My good friend, David Feinstein, Ph.D., former researcher on psychotherapeutic
innovations at the Department of Psychiatry of the Johns Hopkins University
Medical School, author of the Energy Psychology Interactive CD (Feinstein,
2004), which was favorably reviewed recently by the American Psychological
Association, has co-authored the resulting report of these trials, comparing
BMSA and CBT with medication (Andrade & Feinstein, 2003). The findings
show that BMSA works better in fewer sessions and lasts longer than other types
of therapy.
But, as good as those techniques were, we still had our share of failures,
even though our techniques dramatically improved the percentage of positive
clinical outcomes.
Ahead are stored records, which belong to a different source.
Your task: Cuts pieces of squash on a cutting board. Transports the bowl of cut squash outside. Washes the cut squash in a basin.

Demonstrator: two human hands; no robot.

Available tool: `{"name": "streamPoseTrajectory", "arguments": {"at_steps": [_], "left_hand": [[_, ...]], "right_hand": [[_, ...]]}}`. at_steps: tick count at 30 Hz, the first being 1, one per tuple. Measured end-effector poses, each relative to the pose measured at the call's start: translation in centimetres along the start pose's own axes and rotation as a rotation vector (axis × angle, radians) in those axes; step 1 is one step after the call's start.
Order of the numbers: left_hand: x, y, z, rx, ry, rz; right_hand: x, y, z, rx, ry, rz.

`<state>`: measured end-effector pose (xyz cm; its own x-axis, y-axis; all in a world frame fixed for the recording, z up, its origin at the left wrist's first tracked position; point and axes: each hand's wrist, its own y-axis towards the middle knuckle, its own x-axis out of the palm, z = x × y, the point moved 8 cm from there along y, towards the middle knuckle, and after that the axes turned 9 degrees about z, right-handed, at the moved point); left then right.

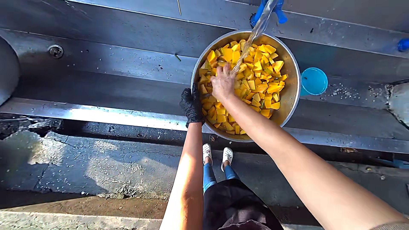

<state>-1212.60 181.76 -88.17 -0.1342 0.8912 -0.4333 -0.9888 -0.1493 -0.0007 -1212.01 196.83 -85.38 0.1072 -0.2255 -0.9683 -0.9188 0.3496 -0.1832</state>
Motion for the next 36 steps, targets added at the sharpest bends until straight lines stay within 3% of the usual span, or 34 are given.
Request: {"name": "streamPoseTrajectory", "arguments": {"at_steps": [2,9,14,20,27,32,36], "left_hand": [[-0.1,-0.1,0.1,-0.039,0.005,-0.014],[0.0,-0.1,0.3,-0.043,0.022,-0.035],[0.0,0.0,-0.1,-0.042,0.008,-0.024],[0.1,0.0,-0.3,-0.012,-0.050,-0.008],[0.0,0.3,-0.3,0.034,0.005,0.021],[0.0,0.0,-0.3,0.019,0.005,0.004],[0.0,-0.2,-0.1,0.019,0.002,0.000]], "right_hand": [[-1.1,-1.0,2.1,0.043,-0.028,-0.043],[-5.4,-5.2,9.2,0.063,0.165,0.147],[-9.1,-1.5,9.9,0.039,0.173,0.322],[-5.5,6.7,7.1,0.044,0.135,0.027],[0.7,6.1,-0.2,0.028,-0.062,-0.276],[-0.9,4.9,0.3,-0.039,-0.075,-0.307],[-2.7,1.4,2.2,-0.195,-0.027,-0.187]]}}
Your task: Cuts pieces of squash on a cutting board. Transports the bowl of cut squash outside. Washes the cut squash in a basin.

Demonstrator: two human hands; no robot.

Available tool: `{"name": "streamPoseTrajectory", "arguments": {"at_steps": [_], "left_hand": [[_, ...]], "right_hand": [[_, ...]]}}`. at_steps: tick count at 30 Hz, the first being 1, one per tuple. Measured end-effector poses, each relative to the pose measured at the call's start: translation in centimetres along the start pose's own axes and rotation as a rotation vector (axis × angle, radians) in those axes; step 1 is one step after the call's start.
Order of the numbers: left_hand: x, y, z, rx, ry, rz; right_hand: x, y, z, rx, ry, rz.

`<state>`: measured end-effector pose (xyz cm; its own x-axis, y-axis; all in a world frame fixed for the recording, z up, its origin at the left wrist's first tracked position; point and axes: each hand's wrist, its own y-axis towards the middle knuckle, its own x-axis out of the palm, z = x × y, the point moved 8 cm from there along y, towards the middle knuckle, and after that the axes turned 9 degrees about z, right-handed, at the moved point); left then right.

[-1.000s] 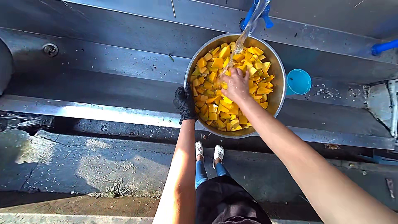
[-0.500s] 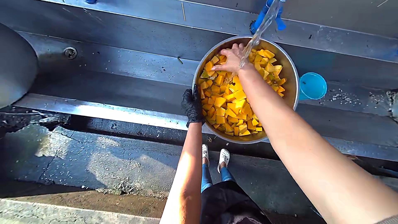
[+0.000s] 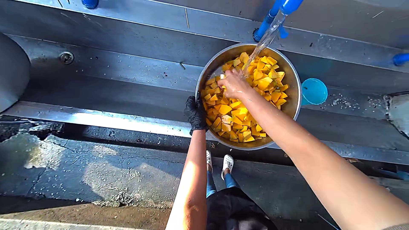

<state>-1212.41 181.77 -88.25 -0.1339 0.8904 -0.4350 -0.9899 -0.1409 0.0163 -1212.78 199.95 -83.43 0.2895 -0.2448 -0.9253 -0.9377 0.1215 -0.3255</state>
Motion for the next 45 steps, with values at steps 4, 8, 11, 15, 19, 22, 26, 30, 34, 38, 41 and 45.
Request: {"name": "streamPoseTrajectory", "arguments": {"at_steps": [4,8,11,15,19,22,26,30,34,38,41,45], "left_hand": [[0.0,0.1,-0.2,-0.003,0.009,0.005],[0.0,0.1,-0.3,-0.013,0.023,0.001],[0.0,0.2,-0.3,-0.014,0.027,-0.001],[-0.1,0.2,-0.1,-0.011,0.036,0.006],[0.0,0.3,-0.4,0.002,0.031,0.040],[-0.1,0.2,-0.3,0.005,0.030,0.050],[0.0,0.2,-0.4,0.007,0.039,0.053],[0.0,0.2,-0.2,0.018,0.038,0.058],[0.1,0.2,-0.2,-0.003,0.041,0.027],[0.2,0.2,-0.4,0.002,0.014,0.023],[0.2,0.2,-0.6,-0.011,0.017,0.003],[0.2,0.3,-0.6,-0.014,0.020,0.000]], "right_hand": [[-0.8,-5.4,2.8,-0.143,0.123,0.304],[-2.7,-8.9,7.1,-0.072,0.370,0.421],[-4.3,-9.0,11.7,0.013,0.415,0.555],[-3.9,-6.6,17.4,0.266,0.445,0.513],[-3.9,-2.5,17.3,0.387,0.525,0.357],[-3.4,0.1,14.4,0.482,0.495,0.183],[-1.3,5.0,10.9,0.406,0.329,0.057],[-0.8,5.4,3.6,0.293,0.272,0.000],[0.2,2.8,-0.4,0.218,0.127,0.002],[0.6,-2.3,-0.8,0.124,0.079,0.230],[0.5,-6.3,1.2,0.060,0.095,0.353],[0.9,-12.1,6.4,0.063,0.165,0.543]]}}
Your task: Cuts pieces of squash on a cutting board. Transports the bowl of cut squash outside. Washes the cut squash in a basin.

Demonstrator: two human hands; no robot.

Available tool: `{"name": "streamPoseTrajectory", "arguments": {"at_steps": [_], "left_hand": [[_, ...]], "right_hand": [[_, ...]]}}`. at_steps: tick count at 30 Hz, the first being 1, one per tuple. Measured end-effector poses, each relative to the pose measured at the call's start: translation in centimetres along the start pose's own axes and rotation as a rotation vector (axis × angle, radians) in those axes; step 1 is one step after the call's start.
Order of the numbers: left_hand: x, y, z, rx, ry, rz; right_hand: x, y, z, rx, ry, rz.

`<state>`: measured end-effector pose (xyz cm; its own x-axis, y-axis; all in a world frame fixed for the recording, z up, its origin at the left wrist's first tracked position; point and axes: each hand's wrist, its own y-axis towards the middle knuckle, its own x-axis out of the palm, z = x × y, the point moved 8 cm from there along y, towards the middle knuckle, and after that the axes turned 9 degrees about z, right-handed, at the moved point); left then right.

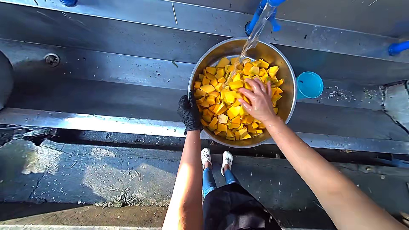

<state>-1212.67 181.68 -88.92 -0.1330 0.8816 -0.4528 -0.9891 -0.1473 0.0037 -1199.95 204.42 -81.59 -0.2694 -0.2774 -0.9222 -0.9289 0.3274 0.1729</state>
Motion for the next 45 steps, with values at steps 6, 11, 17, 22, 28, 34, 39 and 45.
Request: {"name": "streamPoseTrajectory", "arguments": {"at_steps": [6,11,17,22,28,34,39,45], "left_hand": [[-0.2,-0.1,0.0,0.008,0.015,0.023],[-0.3,0.0,-0.1,0.023,-0.012,0.021],[-0.3,0.1,-0.2,0.004,0.049,0.005],[-0.2,0.1,0.0,-0.016,0.107,-0.014],[0.0,0.2,-0.1,-0.026,0.089,-0.025],[0.0,0.0,0.2,-0.071,0.065,-0.067],[-0.1,0.1,-0.1,-0.078,0.029,-0.073],[0.0,0.1,-0.3,-0.106,-0.021,-0.071]], "right_hand": [[0.1,-6.4,8.5,0.614,0.200,0.136],[1.6,-2.5,10.1,0.761,0.272,0.300],[3.0,5.4,8.7,0.840,0.449,0.258],[-0.2,6.7,6.9,0.606,0.596,0.046],[-1.5,-5.2,10.7,0.905,0.361,0.015],[4.5,-13.3,5.7,1.396,0.573,0.334],[6.8,-11.1,5.1,1.376,0.873,0.828],[0.6,-2.0,3.9,1.150,0.750,0.593]]}}
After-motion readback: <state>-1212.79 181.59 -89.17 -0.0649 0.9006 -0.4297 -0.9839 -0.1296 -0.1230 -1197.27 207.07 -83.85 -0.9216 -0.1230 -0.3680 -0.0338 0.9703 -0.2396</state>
Dissociation, in particular, Dissociative Identity Disorder
(DID), was one of the disorders that we found difficult to treat with tapping
alone.
Then, one day while searching an internet list for persons who treated
by tapping, we read a post from Dr Flint about dissociation. He
mentioned The Process Healing
Method (PH). I was curious and went to his web site, downloaded his instructions
and immediately began to apply a basic version of Process Healing in our
clinical work.
In just a few weeks, after having treated about three dozen patients, we
found Process Healing extremely effective. We began applying it on patients
for whom
BMSA had failed. To our delight, a huge percentage of those resistant patients
started to show results. So, following a previous pattern which had been
used successfully for other disciplines, we decided that PH could be similarly
tested
on a larger patient population.
At the moment of this writing, I have applied Process Healing to 600 patients.
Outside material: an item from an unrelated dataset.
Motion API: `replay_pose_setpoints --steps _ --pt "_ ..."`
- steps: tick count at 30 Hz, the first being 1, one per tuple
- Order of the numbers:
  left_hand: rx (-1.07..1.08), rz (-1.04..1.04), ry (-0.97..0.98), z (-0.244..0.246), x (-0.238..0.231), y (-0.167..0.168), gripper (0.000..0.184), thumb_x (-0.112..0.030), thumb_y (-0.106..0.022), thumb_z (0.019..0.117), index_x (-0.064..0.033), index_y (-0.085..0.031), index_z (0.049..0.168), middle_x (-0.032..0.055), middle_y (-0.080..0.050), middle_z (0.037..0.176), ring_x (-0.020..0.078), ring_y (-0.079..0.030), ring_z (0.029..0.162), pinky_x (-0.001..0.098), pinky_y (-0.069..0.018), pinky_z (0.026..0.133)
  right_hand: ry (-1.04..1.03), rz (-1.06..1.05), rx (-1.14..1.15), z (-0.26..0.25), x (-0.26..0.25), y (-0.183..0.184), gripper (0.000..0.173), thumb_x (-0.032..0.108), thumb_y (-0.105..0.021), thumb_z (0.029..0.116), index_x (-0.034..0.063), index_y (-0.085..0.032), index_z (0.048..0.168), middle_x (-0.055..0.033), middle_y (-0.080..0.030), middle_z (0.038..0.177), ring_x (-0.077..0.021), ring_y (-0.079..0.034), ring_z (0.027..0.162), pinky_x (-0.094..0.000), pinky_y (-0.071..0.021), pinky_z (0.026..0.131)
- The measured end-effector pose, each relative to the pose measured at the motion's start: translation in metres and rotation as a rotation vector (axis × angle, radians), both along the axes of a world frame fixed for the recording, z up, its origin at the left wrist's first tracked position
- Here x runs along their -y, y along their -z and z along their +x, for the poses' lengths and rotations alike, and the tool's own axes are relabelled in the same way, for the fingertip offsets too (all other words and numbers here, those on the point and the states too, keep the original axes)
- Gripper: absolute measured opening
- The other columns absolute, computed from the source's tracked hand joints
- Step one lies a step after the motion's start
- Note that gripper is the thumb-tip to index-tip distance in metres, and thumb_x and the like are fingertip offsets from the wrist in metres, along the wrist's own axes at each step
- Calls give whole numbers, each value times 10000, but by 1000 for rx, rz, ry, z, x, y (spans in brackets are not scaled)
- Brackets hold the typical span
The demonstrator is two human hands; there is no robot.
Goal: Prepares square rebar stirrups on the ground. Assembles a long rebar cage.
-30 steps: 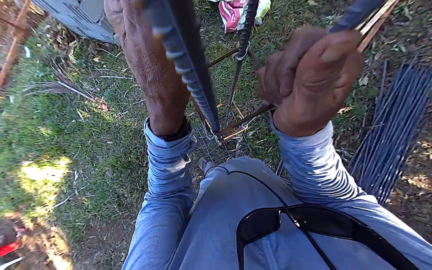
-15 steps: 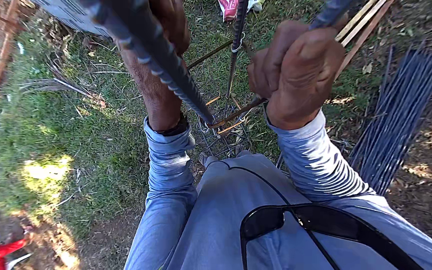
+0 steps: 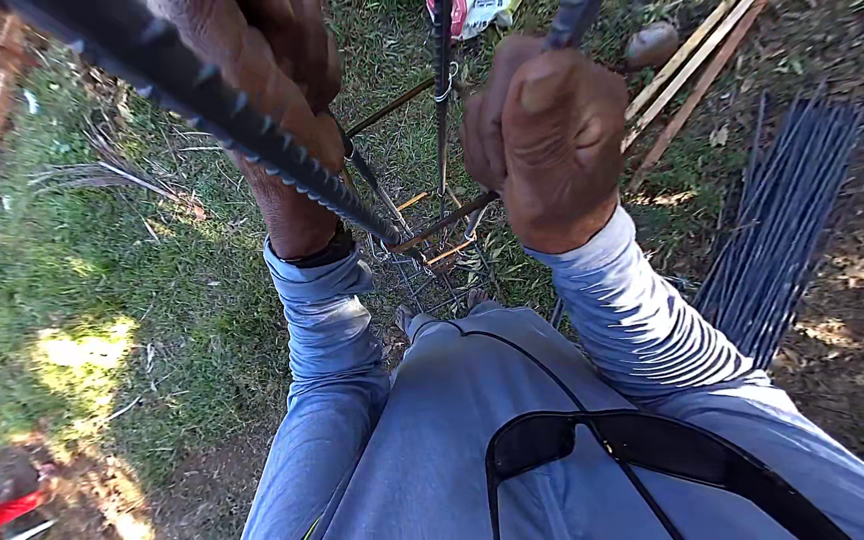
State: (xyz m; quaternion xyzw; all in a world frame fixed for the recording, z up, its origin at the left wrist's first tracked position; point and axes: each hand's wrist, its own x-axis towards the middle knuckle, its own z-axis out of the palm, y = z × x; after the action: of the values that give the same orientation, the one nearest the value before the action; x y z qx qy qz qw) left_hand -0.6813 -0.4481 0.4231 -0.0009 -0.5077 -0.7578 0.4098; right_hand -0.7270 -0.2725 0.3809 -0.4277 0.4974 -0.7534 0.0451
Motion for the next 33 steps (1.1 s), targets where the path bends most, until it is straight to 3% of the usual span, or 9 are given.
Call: replay_pose_setpoints --steps 7,13,16,21,25,27,30,33 --pt "-2 54 -72 15 9 -2 515 -147 -157 1094 -117 -351 618 -16 -305 450 76 -299 377 208 -276 382 -76 7 -25 18 7 -5 332 245 -458 1096 126 -486 787 64 -409 612 -44 -413 538 -260 -367 502" --pt "-55 -48 -120 32 7 11 405 5 -301 1017 -125 -419 653 -36 -378 495 52 -371 431 196 -349 438 -73 -47 -19 27 11 -2 336 269 -477 1085 158 -475 767 83 -397 588 -39 -403 522 -260 -360 499" --pt "-89 -83 -111 40 6 18 350 24 -371 988 -125 -445 680 -34 -411 523 54 -409 462 207 -387 471 -59 -27 -33 29 7 -2 357 280 -465 1087 167 -456 748 76 -382 579 -56 -392 514 -280 -357 501" --pt "-66 -66 -114 46 7 18 344 41 -374 986 -118 -452 690 -26 -433 519 61 -443 456 216 -429 470 -28 -16 -32 29 3 1 369 307 -465 1085 172 -450 741 73 -384 574 -60 -396 513 -288 -368 508" --pt "-53 -114 -108 48 15 22 290 -22 -435 1000 -109 -488 729 -5 -493 563 80 -507 496 251 -482 495 -2 -10 -54 27 2 2 396 312 -430 1094 167 -435 725 60 -374 570 -73 -385 506 -298 -354 505" --pt "-63 -129 -89 47 17 21 306 -69 -453 997 -111 -516 701 -6 -510 559 79 -517 491 250 -476 477 19 -17 -81 25 3 3 409 322 -408 1100 156 -442 728 54 -378 571 -74 -384 505 -298 -350 498" --pt "-84 -152 -54 48 15 20 294 -78 -502 986 -127 -497 696 -32 -458 557 54 -446 486 225 -405 467 47 -12 -116 24 2 2 434 354 -379 1106 157 -436 724 53 -373 568 -74 -384 500 -295 -345 489" --pt "-87 -134 -11 51 8 14 325 -76 -487 996 -106 -501 672 -17 -466 540 60 -463 470 216 -424 461 66 6 -129 24 -1 1 446 361 -350 1113 147 -449 735 41 -397 578 -92 -427 513 -320 -394 499"
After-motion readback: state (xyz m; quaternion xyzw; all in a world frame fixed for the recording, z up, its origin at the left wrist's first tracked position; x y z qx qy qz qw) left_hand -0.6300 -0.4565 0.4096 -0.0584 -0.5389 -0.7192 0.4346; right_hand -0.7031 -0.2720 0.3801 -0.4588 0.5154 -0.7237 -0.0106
I am amazed at this incredible tool. I wrote to Dr Flint, telling him that
I thought he had discovered something very powerful and that its full potential
was still to be developed.
Bear in mind that I learned Process Healing by reading Dr Flint’s instructions
and that I practice what could be considered a beginner’s version of
Process Healing. However, the results I am getting with PH on all kinds of
PTSD, DID, anxiety disorders and every sort of somatization resistant to BMSA
are very impressive! To our astonishment, even some kinds of purely physical
disorders and complaints respond to Process Healing far better than can be
expected from other therapies. If we are able to get such excellent results
after studying only basic written instructions, just imagine what the reader
of this complete text can expect!
I taught my simple version of Process Healing to about a dozen certified
therapists in our group. We are all getting similar results. Namely, Process
Healing yields
positive clinical responses with 60% of the cases that failed to respond
to every other therapy available to us!
Our present strategy is to continue using BMSA techniques with simple cases,
and to apply Process Healing to BMSA-resistant patients. At the same time,
we are beginning to explore Process Healing in other pathologies such as
somatizations, headaches, sexual disorders, other primarily somatic disorders,
and so forth.
From a theoretical point of view, the learning model that Dr Flint uses to
explain the Process Healing mechanism makes much sense to me. The process
by which parts are invited to join the ”Treatment Team” is full of
analogies to the teaching process in which parts of the personality with self-limiting
information are offered self-empowering information. No doubt all parts change
during the process, and a new and healthier context results.
This text is the founder’s handbook of The Process Healing Method. The
book is by no means exhaustive and my guess is that future books will complete
and expand it. Dr Flint has so much to teach that it is impossible to reduce
it to a single book.
Based on my experience with Process
Healing, I suggest the reader digest this book with curiosity and immediately
begin to practice and
apply PH with a passion.
As my own experience and that of my colleagues has documented, PH produces
extraordinary results which are impossible to achieve by any other means
of psychotherapeutic treatment. I invite the reader to thoroughly
investigate
this most fascinating therapeutic technique in the pages ahead.